La dépendance du Mexique au marché américain n’est elle pas trop forte pour permettre une rénégociation équitable. Quelles seraient les conséquences pour le pays de voir apparaitre des barrières douanières ? 

Aujourd’hui il n’y aura pas de retour en arrière sous forme de barrières douanières à l’ancienne. Pour le meilleur et pour le pire, les trois économies sont imbriquées et plus que jamais le Mexique est proche des Etats Unis et loin de Dieu pour paraphraser P. Diaz.  Il est évident que la négociation ne sera pas facile car le Mexique oriente 80% de ses exportations vers les Etats Unis. les objectifs généraux du Mexique sont d’imaginer un modèle de libre échange plus inclusif, que l’accès aux marchés agricoles américains se maintienne, que les secteurs automobile et l’électronique, 60% des exportations mexicaines, ne soient pas pénalisés.  

Du point de vue des Etats-Unis, quelle serait la solution la plus viable ? Une telle solution serait elle acceptable pour ses voisins ? 

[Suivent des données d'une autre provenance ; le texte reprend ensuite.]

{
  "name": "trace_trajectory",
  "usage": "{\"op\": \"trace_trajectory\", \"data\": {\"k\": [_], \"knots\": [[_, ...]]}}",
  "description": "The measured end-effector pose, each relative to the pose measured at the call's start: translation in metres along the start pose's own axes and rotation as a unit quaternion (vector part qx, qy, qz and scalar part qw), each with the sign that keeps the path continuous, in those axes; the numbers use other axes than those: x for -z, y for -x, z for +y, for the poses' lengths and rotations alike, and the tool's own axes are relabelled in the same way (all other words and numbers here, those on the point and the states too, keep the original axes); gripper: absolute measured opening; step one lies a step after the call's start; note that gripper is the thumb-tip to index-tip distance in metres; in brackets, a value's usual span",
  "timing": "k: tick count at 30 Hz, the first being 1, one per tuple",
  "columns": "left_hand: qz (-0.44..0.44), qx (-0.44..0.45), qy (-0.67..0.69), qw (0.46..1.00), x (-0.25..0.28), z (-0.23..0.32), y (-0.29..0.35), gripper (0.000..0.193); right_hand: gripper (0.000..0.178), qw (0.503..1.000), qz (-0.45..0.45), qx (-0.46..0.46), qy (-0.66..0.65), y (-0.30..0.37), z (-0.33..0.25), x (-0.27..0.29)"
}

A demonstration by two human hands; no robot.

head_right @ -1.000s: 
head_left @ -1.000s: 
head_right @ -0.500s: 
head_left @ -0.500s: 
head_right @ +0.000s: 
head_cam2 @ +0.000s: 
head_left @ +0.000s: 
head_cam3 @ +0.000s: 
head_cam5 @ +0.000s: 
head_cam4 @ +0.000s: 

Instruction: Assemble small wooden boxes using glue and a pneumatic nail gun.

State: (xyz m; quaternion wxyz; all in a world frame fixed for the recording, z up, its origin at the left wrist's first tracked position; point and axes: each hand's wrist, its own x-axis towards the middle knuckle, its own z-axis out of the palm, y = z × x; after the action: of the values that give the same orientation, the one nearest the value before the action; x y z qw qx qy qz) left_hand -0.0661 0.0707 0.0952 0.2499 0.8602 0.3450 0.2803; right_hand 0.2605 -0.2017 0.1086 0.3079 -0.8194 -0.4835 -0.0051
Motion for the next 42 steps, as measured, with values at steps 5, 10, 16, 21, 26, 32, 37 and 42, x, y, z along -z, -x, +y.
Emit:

Les Etats-Unis ont publié un document de 18 pages début juillet pour présenter leurs attentes. Un document qui mérite lecture car il donne un bon aperçu de la position de l’administration Trump. N’oublions pas que l’ancien candidat Trump, désormais président s’est beaucoup adressé à ceux qui seraient les «  victimes économiques » de ce traité.

L’un des objectifs est reduire sa position déficitaire vis-à-vis de ces partenaires, une révision des normes de litige, et aussi des standards environnementaux et sociaux, le réexamen des régles d’origines. Les Etats Unis souhaitent rééquilibrer l’accord en leur faveur, ce qui s’entend et particulièrement dans le secteur automobile, secteur à fort enjeu pour le Mexique. L’administration Trump veut limiter l’import de composantes qui ne sont produites en Amérique du nord pour ce secteur. Au risque d’affirmer une banalité, le compromis dégagé ne pourra être qu’insatisfaisant car l’idée qu’un accord gagnant gagnant puisse surgir est une illusion.